The Eastern Roman Empire would be ruled from the ancient Greek city of Byzantium, later called Constantinople, and then Istanbul. The Western Roman Empire would continue to be ruled from Rome.
The split occurred in 395 CE and soon proved fateful for the Western Empire. It faced war with the Germanic Visigoths, who sacked Rome in 410 CE, the first time that the city had fallen in eight centuries.
In 476 CE, the Western Roman Empire was defeated by the barbarian Odoacer and Ancient Rome came to an end. The Dark Ages began in Europe.
Despite the fall of the Western Empire, the Eastern Roman Empire continued for another thousand years.
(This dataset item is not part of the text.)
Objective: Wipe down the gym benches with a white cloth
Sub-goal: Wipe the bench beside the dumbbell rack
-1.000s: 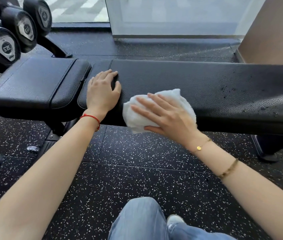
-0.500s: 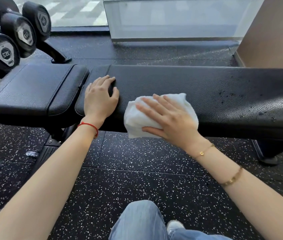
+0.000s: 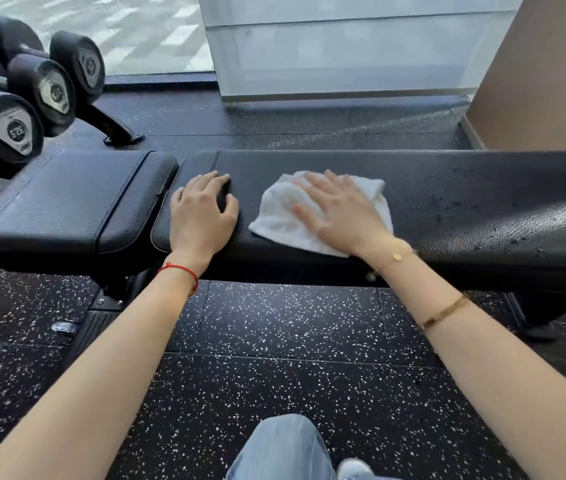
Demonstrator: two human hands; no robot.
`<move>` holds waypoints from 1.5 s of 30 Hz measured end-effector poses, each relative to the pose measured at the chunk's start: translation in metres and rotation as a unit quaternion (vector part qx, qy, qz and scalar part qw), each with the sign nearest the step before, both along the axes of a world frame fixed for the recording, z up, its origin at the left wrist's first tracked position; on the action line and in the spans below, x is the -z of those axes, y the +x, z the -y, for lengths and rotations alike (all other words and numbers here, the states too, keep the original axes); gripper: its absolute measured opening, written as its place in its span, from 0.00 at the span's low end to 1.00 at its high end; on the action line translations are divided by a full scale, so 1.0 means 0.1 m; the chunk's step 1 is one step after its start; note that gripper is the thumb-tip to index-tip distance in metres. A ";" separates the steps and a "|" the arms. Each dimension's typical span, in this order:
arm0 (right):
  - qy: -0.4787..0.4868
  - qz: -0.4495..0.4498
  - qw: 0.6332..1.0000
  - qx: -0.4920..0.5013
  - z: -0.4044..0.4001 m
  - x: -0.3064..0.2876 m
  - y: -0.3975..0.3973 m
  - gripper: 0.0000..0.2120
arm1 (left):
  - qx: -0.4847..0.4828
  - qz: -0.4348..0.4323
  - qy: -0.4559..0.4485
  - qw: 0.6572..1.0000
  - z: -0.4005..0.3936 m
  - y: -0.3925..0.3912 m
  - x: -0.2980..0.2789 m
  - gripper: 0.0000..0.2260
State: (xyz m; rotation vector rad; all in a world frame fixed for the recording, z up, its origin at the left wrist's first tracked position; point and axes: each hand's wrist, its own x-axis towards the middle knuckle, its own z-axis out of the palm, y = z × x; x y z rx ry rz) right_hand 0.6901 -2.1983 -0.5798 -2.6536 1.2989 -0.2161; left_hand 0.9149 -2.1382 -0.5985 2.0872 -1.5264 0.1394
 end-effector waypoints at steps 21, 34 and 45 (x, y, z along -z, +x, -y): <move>-0.022 0.038 0.984 0.173 0.00 0.03 -1.71 0.25 | 0.042 -0.033 0.076 0.996 0.32 -1.91 -0.05 0.21; 0.029 -0.006 0.998 0.056 0.92 -0.10 -1.76 0.28 | -0.007 -0.012 0.013 1.000 0.35 -1.94 0.00 0.18; 0.033 0.020 0.998 0.050 1.20 -0.09 -2.40 0.28 | -0.016 -0.010 0.031 0.999 0.34 -1.99 0.00 0.18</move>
It became the Byzantine Empire and engaged in a series of religious wars against neighboring Islamic civilizations.
The last of these saw the Byzantines facing the vast and powerful Ottoman Empire. The Ottomans captured Constantinople in 1453 CE, marking the end of the final remnants of the Roman Empire.
The Western Roman Empire lasted for four centuries but, from the birth of Rome to its capture by the Visigoths, it prospered for more than a thousand years.